▶ _Work order_: Your answer should be the exact lines of the data below from the one containing "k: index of" through the one containing "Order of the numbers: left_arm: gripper"; please include nothing else.

[Records from a data source]
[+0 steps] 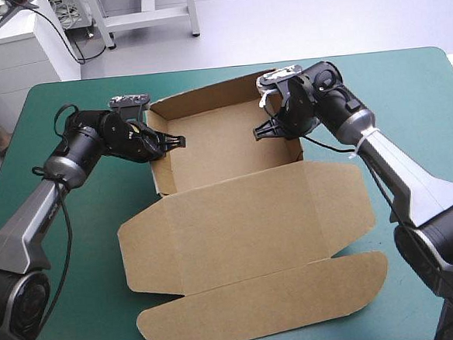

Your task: Fold the box

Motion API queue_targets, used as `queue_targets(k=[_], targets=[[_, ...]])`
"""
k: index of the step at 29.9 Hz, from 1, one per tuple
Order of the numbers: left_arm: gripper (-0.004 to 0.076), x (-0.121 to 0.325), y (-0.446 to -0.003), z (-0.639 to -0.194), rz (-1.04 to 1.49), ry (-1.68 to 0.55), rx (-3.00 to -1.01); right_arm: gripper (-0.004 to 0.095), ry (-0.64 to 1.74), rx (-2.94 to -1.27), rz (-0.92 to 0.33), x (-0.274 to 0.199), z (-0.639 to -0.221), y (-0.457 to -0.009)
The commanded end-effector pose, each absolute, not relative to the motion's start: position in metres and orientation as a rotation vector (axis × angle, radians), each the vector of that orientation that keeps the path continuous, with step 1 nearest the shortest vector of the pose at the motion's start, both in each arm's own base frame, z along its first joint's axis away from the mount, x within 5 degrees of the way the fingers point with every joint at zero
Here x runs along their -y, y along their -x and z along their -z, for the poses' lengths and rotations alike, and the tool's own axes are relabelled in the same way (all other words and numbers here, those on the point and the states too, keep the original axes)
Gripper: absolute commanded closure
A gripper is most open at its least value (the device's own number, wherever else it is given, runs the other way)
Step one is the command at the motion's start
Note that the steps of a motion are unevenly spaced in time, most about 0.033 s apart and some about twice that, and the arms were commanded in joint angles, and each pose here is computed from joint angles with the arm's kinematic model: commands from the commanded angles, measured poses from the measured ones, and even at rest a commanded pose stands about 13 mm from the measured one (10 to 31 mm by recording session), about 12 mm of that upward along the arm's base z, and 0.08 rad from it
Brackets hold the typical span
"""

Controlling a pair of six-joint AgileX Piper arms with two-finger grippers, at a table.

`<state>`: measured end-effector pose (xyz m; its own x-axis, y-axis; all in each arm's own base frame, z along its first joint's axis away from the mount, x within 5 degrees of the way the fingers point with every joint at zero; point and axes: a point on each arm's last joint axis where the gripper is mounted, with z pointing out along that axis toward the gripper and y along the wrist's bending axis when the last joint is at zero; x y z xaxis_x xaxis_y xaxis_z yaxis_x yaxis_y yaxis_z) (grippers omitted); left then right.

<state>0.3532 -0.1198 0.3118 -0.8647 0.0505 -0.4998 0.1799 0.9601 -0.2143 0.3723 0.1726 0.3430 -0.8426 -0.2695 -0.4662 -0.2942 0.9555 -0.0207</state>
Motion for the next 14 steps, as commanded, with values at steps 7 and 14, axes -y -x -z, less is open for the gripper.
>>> queue_targets(k=[7,14], targets=[[0.0732,0.142,-0.373,-0.303,0.483,-0.126,-2.551,0.0921,0.365,-2.604,-0.214,-0.179,-0.317,-0.401],[0.0732,0.148,-0.391,-0.279,0.473,-0.123,-2.612,0.0921,0.353,-2.656,-0.187,-0.164,-0.291,-0.421]])
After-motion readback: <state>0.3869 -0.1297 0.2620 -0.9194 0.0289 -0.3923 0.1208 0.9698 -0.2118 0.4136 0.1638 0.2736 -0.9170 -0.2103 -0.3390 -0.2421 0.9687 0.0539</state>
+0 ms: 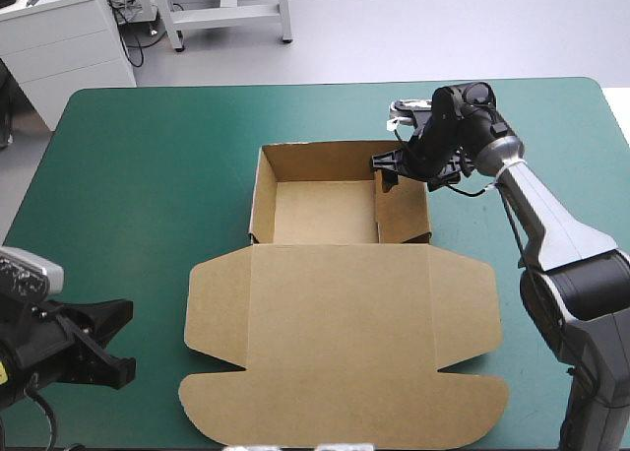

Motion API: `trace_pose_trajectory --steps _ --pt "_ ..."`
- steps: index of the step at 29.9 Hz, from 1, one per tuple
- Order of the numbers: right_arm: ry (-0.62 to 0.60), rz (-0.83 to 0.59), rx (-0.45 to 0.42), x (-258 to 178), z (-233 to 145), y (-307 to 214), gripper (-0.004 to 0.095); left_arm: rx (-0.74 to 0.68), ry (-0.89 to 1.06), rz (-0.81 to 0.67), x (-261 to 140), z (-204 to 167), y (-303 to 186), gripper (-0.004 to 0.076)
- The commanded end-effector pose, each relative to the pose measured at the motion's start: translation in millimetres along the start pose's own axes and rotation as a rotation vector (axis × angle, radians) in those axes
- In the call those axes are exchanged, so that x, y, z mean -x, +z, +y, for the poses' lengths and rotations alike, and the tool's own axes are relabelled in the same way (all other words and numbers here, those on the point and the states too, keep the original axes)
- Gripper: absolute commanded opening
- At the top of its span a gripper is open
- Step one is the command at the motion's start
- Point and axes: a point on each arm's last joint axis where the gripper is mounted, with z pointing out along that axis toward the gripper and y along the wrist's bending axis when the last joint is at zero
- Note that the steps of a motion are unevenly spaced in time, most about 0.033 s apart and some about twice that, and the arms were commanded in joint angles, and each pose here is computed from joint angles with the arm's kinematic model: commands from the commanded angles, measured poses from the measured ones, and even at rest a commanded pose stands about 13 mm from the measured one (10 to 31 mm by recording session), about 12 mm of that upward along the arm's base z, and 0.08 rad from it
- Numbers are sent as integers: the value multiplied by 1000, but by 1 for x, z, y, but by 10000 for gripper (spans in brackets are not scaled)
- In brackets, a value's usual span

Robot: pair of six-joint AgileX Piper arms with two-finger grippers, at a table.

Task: Fold the box

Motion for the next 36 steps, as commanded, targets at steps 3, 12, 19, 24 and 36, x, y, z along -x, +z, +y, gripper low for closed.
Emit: trace_pose_trajectory --steps 3,12,19,24,36 --pt "20 -50 22 2 1 -21 738 -15 2 17 -20 1 -6 -23" --pt "38 -34 17 3 0 -13 719 -12 -2 32 -33 3 2 -23" --pt "41 -20 18 4 0 -7 576 -12 -3 28 -33 4 3 -23" --pt "40 -17 15 4 -1 -6 393 -12 -3 30 -33 4 3 -23" --pt "29 -105 11 3 -19 -44 -23 25 10 27 -33 7 3 -23"
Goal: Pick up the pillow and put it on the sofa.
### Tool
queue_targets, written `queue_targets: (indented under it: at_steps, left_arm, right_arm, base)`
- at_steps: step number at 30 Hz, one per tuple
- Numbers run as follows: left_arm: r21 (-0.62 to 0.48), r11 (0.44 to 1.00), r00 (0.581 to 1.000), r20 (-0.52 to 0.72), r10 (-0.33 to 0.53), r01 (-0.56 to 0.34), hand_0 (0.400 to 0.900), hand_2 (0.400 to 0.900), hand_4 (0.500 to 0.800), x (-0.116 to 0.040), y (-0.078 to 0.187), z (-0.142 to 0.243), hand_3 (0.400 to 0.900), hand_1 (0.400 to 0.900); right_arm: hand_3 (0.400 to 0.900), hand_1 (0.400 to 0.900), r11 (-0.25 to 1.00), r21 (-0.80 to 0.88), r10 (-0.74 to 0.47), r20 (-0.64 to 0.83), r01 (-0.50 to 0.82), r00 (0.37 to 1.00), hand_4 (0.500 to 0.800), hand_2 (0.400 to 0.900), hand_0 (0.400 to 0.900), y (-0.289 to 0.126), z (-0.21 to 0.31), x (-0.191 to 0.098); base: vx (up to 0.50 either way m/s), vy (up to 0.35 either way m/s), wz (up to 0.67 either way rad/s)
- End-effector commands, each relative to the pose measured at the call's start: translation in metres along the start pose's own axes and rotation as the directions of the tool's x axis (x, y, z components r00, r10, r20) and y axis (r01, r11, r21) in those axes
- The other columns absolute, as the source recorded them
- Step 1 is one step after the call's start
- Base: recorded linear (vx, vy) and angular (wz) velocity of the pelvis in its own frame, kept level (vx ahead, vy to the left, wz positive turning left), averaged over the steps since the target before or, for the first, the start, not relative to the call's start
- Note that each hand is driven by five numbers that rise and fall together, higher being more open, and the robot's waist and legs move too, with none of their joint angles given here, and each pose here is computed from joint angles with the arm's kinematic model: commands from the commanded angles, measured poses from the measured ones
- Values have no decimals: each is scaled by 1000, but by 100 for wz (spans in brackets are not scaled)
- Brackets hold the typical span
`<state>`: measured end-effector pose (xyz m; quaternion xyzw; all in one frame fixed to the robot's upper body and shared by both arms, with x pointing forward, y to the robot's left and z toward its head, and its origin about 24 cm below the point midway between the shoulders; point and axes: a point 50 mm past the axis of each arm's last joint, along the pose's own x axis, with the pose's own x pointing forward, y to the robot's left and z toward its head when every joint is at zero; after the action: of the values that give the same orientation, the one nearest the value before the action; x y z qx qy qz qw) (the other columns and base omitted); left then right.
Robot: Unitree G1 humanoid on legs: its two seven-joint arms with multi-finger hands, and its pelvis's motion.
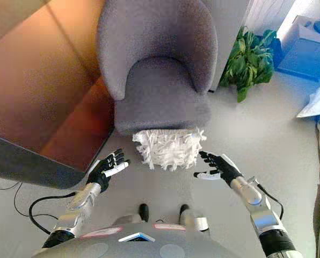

▶ _Response_:
k: index of the step at 29.9 Hz, from 1, one per tuple
Order of the numbers: left_arm: gripper (-0.004 to 0.076), x (-0.121 to 0.325), y (-0.446 to -0.003), z (-0.639 to -0.194), rz (-1.04 to 1.49), ry (-1.68 to 0.55), rx (-3.00 to -1.01); right_arm: gripper (-0.004 to 0.095), ry (-0.64 to 1.74), rx (-2.94 to -1.27), rz (-0.92 to 0.33), x (-0.274 to 0.199), z (-0.639 to -0.221), y (-0.457 to -0.009)

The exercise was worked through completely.